▶ [PROBLEM]:
In the listing below, find each line that holds "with" and list it.

▶ [DATASET EXTRACT]:
══════════════════════════════

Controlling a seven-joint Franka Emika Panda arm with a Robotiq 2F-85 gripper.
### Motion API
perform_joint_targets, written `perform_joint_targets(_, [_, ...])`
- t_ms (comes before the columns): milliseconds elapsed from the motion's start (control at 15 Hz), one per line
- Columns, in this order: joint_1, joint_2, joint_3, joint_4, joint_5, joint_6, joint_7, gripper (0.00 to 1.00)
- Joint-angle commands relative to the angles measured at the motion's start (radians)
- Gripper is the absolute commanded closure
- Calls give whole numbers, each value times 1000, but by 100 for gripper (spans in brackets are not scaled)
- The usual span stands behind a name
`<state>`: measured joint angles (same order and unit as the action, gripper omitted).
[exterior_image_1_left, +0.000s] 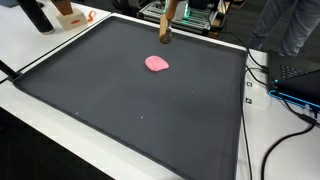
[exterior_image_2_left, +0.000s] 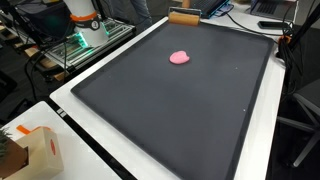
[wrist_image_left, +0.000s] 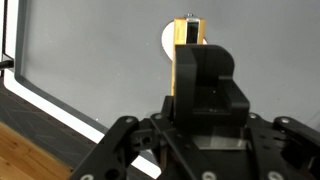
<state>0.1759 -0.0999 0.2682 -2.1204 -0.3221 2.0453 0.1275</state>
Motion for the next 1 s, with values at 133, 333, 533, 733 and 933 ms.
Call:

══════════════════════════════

▶ [RESULT OF THE TASK]:
Controlling a seven-joint Franka Emika Panda arm with a Robotiq 2F-85 gripper.
Motion for the next 1 s, with values at 133, 333, 533, 733 and 933 ms.

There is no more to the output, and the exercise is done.